Student-Loan Interest Paid by Mom and Dad
Generally, you can deduct interest only if you are legally required to repay the debt. But if parents pay back a child’s student loans, the IRS treats the transactions as if the money were given to the child, who then repaid the debt.
- So as long as you are no longer claimed as a dependent, you can deduct up to $2,500 of student-loan interest paid by Mom and Dad each year. And you don’t have to itemize to use this money-saver. (Mom and Dad can’t claim the interest deduction even though they actually foot the bill because they are not liable for the debt.) If you’re paying interest yourself on your loans, the same $2,500-a-year limit applies.
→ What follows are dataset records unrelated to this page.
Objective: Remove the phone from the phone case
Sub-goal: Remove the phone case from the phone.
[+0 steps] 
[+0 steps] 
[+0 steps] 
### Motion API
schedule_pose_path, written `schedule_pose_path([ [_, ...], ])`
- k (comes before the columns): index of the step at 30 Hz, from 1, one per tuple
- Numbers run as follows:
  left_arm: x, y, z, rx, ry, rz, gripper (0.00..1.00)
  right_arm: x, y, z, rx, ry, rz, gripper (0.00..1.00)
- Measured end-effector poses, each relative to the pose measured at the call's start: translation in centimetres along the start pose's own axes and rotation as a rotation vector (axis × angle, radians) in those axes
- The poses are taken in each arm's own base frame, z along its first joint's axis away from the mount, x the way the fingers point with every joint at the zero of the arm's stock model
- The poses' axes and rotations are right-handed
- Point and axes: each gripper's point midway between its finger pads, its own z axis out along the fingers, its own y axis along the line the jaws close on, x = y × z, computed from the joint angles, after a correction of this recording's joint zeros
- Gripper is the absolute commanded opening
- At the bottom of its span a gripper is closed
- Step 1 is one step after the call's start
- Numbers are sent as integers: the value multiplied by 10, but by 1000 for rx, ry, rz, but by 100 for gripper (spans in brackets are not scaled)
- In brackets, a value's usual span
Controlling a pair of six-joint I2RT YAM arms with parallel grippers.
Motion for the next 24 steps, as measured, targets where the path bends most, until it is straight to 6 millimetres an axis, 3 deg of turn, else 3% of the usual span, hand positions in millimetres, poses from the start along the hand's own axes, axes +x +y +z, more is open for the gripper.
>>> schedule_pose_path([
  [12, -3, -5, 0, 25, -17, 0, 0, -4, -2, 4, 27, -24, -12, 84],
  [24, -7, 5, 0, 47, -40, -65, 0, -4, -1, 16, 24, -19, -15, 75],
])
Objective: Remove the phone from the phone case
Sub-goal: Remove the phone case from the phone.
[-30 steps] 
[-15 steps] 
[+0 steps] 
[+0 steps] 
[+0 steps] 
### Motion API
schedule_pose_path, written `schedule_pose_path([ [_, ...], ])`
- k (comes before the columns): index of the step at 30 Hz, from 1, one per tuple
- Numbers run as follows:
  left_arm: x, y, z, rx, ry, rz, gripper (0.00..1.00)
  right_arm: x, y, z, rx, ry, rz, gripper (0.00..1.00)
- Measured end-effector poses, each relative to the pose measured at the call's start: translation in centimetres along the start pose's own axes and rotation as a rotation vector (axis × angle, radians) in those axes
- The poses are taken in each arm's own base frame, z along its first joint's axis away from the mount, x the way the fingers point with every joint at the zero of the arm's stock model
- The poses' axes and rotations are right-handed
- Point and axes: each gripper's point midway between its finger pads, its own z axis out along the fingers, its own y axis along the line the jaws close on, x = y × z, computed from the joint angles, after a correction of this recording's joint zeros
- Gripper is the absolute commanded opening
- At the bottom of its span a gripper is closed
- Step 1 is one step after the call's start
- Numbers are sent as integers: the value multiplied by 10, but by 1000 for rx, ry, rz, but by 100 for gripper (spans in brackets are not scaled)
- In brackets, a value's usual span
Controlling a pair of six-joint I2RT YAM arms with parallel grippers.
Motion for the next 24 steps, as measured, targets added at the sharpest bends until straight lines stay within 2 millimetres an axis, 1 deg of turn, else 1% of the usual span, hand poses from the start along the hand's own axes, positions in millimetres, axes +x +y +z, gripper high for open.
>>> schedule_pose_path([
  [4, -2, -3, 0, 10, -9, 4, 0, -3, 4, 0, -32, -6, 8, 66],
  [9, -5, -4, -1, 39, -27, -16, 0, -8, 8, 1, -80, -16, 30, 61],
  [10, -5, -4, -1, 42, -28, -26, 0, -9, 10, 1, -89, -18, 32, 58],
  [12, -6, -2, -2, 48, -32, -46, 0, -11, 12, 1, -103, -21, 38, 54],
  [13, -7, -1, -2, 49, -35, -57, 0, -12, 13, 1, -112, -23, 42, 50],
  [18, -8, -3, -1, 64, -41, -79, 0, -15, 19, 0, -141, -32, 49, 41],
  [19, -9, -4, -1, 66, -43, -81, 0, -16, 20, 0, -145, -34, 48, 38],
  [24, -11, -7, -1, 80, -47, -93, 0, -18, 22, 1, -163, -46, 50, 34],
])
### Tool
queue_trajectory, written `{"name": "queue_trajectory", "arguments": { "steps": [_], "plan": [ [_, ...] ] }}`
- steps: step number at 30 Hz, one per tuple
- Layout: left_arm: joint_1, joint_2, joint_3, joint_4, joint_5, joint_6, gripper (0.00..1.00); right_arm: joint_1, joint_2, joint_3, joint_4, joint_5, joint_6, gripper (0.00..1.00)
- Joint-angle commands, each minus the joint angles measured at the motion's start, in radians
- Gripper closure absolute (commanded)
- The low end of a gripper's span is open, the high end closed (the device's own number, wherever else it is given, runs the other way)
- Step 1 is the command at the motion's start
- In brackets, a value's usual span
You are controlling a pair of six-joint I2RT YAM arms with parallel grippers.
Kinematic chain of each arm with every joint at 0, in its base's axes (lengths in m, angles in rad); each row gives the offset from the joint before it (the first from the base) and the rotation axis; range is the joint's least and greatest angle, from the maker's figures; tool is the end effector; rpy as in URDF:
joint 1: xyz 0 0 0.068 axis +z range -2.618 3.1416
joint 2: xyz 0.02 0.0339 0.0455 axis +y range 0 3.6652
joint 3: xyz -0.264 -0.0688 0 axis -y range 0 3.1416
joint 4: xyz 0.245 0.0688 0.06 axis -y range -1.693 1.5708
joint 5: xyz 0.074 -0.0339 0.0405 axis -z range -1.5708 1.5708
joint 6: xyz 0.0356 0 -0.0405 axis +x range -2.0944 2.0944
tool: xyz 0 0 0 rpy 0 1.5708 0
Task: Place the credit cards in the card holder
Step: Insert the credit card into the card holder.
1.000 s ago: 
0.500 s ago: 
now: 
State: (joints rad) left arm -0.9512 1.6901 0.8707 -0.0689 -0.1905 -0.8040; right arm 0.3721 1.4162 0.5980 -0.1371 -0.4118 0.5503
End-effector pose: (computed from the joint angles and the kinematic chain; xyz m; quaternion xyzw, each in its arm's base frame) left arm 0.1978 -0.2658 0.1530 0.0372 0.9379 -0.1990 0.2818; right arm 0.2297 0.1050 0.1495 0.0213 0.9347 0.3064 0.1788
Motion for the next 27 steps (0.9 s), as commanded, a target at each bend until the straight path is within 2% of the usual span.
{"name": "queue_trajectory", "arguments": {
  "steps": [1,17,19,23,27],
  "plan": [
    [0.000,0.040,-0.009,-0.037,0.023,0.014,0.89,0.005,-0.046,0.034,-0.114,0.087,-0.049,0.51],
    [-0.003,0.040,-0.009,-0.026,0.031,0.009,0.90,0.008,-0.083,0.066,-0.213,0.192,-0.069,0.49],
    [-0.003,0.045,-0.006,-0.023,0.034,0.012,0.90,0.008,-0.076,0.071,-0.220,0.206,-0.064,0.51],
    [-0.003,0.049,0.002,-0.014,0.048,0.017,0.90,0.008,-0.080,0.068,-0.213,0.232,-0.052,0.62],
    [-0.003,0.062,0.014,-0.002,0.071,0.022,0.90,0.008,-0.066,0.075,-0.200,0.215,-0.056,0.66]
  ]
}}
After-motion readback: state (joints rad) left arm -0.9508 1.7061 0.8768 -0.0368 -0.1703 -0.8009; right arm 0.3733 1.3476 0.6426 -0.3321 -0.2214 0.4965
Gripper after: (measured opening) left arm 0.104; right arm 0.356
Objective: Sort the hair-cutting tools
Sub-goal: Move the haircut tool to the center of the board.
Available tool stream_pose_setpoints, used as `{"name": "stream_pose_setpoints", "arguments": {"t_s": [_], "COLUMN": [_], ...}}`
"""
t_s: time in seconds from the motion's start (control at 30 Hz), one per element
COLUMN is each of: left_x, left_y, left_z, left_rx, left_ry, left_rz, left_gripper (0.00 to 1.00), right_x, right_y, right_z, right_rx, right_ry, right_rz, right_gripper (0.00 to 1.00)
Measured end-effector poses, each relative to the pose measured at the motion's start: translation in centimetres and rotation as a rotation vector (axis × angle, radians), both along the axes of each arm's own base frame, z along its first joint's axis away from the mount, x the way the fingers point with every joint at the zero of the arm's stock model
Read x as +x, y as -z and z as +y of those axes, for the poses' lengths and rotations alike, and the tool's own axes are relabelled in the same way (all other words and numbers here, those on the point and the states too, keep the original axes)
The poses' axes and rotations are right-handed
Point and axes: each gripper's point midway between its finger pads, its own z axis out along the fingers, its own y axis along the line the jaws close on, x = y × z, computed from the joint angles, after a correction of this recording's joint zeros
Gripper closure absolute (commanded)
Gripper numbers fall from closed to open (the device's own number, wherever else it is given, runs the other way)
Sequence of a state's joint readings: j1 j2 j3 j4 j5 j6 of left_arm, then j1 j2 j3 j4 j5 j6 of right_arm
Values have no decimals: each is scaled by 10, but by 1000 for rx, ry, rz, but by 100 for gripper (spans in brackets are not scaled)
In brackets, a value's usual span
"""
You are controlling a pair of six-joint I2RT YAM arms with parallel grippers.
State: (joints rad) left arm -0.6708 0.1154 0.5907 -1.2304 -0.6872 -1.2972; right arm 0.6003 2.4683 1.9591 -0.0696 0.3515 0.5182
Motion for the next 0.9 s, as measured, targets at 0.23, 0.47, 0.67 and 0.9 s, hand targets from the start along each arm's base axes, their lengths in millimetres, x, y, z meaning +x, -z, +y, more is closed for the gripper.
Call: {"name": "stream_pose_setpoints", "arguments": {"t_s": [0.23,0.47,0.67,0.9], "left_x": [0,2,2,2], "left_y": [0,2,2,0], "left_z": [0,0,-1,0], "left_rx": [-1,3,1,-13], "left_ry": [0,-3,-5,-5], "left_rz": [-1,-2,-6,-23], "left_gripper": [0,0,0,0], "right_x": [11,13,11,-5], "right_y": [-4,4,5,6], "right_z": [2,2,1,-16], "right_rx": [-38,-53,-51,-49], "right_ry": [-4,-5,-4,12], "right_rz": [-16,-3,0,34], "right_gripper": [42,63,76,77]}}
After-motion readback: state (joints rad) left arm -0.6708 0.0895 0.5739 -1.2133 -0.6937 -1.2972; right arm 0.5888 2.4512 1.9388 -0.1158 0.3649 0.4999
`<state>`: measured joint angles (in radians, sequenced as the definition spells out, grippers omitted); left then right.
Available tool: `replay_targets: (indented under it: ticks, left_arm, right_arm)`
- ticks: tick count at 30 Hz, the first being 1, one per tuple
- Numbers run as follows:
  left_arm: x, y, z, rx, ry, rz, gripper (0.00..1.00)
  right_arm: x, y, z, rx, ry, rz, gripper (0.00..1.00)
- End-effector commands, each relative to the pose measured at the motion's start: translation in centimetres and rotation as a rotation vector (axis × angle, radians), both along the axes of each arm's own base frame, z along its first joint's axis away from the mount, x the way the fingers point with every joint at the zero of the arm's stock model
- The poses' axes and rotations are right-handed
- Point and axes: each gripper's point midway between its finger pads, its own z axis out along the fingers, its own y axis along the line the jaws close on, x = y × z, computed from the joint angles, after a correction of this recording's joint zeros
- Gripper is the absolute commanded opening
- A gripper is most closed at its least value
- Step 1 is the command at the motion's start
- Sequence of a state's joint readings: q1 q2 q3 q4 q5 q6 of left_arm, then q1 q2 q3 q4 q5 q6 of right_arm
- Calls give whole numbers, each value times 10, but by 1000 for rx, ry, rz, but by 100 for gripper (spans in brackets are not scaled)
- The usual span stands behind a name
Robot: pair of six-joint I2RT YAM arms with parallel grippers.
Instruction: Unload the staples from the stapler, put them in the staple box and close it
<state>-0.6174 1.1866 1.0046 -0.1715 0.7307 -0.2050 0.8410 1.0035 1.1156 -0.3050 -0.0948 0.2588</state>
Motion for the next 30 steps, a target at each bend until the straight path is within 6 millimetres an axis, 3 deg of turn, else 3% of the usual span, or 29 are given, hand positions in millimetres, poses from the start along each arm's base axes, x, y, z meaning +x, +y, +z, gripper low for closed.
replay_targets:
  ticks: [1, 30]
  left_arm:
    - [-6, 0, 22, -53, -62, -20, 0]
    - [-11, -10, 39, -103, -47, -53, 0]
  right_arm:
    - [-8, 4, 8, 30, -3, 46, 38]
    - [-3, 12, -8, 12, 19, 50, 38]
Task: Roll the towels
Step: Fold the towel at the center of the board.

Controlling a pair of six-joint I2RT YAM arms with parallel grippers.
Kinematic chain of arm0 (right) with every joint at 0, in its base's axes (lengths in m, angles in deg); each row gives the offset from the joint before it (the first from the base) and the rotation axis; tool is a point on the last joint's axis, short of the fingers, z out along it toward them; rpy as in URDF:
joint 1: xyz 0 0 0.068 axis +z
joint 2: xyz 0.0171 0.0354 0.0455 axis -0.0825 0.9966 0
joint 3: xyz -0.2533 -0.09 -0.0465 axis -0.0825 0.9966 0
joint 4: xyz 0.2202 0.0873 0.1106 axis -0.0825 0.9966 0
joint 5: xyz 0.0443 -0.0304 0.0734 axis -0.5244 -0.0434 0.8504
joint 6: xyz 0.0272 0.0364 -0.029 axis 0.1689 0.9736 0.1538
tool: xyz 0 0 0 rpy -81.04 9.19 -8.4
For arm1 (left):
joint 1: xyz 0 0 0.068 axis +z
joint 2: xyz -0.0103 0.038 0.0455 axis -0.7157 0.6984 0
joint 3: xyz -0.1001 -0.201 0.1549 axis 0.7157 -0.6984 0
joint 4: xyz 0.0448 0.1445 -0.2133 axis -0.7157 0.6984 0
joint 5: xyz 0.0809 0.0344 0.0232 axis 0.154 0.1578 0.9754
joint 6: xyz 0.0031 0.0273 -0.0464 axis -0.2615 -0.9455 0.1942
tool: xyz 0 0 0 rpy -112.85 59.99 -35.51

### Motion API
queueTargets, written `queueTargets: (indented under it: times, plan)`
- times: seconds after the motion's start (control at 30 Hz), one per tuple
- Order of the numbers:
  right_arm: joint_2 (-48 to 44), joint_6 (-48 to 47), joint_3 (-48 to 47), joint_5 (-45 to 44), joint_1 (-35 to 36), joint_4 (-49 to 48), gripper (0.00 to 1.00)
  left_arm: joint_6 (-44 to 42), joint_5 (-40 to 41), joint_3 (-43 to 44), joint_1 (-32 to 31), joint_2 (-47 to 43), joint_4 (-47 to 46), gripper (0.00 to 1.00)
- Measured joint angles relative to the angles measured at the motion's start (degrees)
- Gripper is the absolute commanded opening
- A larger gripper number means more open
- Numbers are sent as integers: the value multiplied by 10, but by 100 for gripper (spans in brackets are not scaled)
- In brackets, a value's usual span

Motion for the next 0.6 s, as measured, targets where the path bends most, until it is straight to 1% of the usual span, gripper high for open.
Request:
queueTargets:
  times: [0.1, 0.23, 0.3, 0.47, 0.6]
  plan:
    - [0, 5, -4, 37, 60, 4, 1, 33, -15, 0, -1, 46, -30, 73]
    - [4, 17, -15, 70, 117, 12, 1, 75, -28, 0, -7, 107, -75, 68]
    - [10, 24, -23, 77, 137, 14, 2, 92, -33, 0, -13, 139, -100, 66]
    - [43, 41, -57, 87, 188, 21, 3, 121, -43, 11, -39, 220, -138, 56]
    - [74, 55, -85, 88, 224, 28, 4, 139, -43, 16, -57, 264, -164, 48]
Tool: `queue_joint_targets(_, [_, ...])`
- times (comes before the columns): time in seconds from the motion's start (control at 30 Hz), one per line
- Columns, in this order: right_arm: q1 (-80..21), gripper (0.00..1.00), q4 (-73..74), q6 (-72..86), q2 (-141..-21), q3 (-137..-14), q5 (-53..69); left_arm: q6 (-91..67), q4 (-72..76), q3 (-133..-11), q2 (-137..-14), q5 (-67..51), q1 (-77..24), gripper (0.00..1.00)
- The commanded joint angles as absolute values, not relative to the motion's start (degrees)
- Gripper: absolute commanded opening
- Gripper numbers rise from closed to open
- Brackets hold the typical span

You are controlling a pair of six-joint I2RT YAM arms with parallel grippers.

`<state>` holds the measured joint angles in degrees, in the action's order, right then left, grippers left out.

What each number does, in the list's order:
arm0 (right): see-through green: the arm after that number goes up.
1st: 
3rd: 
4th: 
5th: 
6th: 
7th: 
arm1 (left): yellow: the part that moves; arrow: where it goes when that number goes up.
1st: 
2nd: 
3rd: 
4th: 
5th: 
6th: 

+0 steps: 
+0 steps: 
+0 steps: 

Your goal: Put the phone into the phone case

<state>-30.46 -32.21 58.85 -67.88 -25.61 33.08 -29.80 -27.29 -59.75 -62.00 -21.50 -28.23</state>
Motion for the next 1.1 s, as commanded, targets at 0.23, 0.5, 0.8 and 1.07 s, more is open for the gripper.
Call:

And, if you’re making big bucks, you don’t get this break. The deduction phases out as adjusted gross income rises between $60,000 and $75,000 on a single return and between $125,000 and $155,000 on a joint return.
Annual Gift-Tax Exclusion
If Mom and Dad (or generous grandparents, perhaps) are giving you a financial hand while you establish yourself after graduation, you need to know about the federal gift tax. Although rarely paid by anyone, when the federal gift tax is owed, it is owed by the giver of the gift, not the recipient. Each year, anyone can give any number of individuals up to $14,000 without even having to file a gift-tax return. So, Mom and Dad together could give you up to $28,000 without the IRS getting involved.
Larger gifts trigger the need for a return, but every taxpayer has a lifetime credit large enough in 2016 to cover the tab on $5,450,000 of gifts; lifetime tax-free amount rises to $5,490,000 in 2017. (Any part of the credit used to offset gift taxes will not be available to cover estate taxes when the donor dies.)
Lifetime Learning Credit
Just because you have a degree doesn’t mean you stop learning . . . or paying for higher education.
If you’re paying for course work—maybe evening classes in computer coding or a foreign language, for example—Uncle Sam may help foot the bill via the Lifetime Learning Credit. It’s worth 20% of up to $10,000 you spend each year for post-secondary education—for a maximum credit of $2,000 a year. And, unlike the American Opportunity Credit that your parents may have claimed to recoup part of the cost of sending you to college, the Lifetime Learning Credit does not require that you be working toward a degree. A single class can qualify. Also, there’s no limit on the number of years you can claim this credit.